A team of vulnerability researchers from French security firm VUPEN Security exploited a pair of previously unknown vulnerabilities in the latest version of Microsoft’s browser on Thursday.

The attack was demonstrated on a fully patched 64-bit Windows 7 with Service Pack 1 system and earned the VUPEN team 32 points in the annual Pwn2Own competition sponsored by TippingPoint’s Zero Day Initiative (ZDI) program.

The rules have changed for this year’s Pwn2Own contest, its focus shifting from who can hack a browser faster, as it was in previous editions, to who can write the highest number of reliable exploits. Researchers earn 32 points for exploiting previously unknown browser vulnerabilities, also known as zero-days, and 10 points for exploiting patched vulnerabilities selected by the organizers.

VUPEN is currently in the lead with 124 points, 64 of which were earned for a zero-day exploit against Google Chrome on Wednesday and a similar one against Internet Explorer 9 on Thursday. The team claims to have similar exploits for Apple’s Safari and Mozilla Firefox.

VUPEN’s Internet Explorer 9 exploit leveraged two vulnerabilities — a remote code execution (RCE) that bypassed the browser’s anti-exploitation mechanisms like DEP (Data Execution Prevention) or ASLR (address space layout randomization) and one that bypassed its post-exploitation defense, commonly known as the sandbox, or Protected Mode in Internet Explorer’s case.

The Internet Explorer 9 Protected Mode limits what attackers can do on the OS once they exploit a RCE vulnerability inside the browser. However, according to security researchers, IE’s Protected Mode is less restrictive than Google Chrome’s sandbox. This is expected to improve with Internet Explorer 10 on Windows 8.

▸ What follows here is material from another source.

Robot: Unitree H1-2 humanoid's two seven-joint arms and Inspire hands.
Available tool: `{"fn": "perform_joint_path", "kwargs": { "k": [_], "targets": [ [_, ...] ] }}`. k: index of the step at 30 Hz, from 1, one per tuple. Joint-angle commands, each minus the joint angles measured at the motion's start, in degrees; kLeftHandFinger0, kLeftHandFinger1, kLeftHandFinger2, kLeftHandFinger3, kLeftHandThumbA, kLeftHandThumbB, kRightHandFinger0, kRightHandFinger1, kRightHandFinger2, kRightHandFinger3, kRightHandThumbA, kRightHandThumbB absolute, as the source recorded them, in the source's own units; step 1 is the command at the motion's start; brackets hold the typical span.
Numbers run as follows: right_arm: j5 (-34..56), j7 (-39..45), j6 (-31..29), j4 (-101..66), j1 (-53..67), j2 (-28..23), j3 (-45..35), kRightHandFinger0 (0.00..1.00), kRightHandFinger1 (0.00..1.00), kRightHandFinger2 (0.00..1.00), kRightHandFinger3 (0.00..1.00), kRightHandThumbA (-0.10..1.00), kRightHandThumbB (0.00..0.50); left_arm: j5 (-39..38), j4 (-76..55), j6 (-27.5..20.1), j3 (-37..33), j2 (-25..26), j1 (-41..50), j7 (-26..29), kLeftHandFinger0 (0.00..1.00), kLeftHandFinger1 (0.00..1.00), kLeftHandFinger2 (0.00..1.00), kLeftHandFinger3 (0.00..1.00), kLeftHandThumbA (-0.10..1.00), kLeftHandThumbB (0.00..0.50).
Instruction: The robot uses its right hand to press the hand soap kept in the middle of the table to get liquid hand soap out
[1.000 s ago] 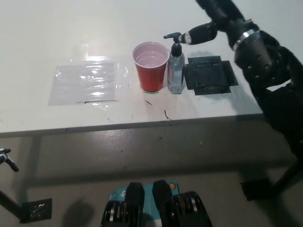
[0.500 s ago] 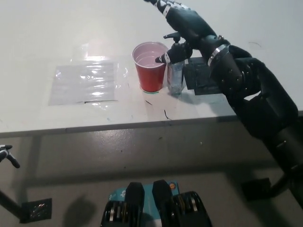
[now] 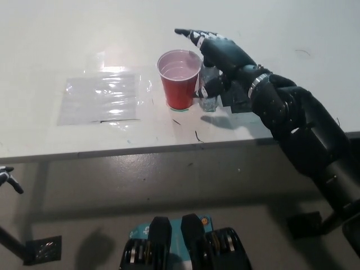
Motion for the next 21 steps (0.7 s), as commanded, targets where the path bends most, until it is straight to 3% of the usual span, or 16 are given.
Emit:
{"fn": "perform_joint_path", "kwargs": {
  "k": [1,2,7,13,21],
  "targets": [
    [-0.37,-2.11,-3.84,1.26,-0.52,-0.10,-0.72,1.00,1.00,1.00,1.00,1.00,0.435,0.87,-1.04,1.06,0.88,1.31,-1.87,-1.62,1.00,1.00,1.00,0.80,1.00,0.172],
    [-0.48,-2.53,-4.94,2.03,0.06,0.14,-0.43,1.00,1.00,1.00,1.00,1.00,0.459,0.72,-1.10,1.06,0.24,1.83,-1.83,-1.29,1.00,1.00,1.00,0.81,1.00,0.174],
    [-1.39,-2.61,-5.21,2.45,1.66,0.68,0.55,1.00,1.00,1.00,1.00,1.00,0.426,1.26,-1.01,1.06,0.29,2.00,-2.51,-2.13,1.00,1.00,1.00,0.83,1.00,0.170],
    [-4.66,-4.84,-7.51,4.63,1.87,0.34,2.93,1.00,1.00,1.00,1.00,1.00,0.421,2.23,-1.27,1.06,0.82,1.72,-3.67,-3.54,1.00,1.00,1.00,0.80,1.00,0.157],
    [-7.74,-1.35,-6.46,5.89,1.90,-1.15,6.67,1.00,1.00,1.00,1.00,1.00,0.453,3.39,-0.69,1.06,0.14,2.70,-5.65,-3.95,1.00,1.00,1.00,0.82,1.00,0.185]
  ]
}}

It’s also worth noting that the order in which browsers get attacked at this year’s Pwn2Own contest has nothing to do with difficulty. Participating researchers come with their zero-day exploits prepared in advance and the order in which they demonstrate them is purely a matter of personal choice rather than an indication of one browser being harder to hack than another.

The zero-day RCE vulnerabilities are shared with TippingPoint, but not the sandbox-escape ones, which are considered highly valuable and rare. The organizers will share the details with the affected vendors after the contest is over.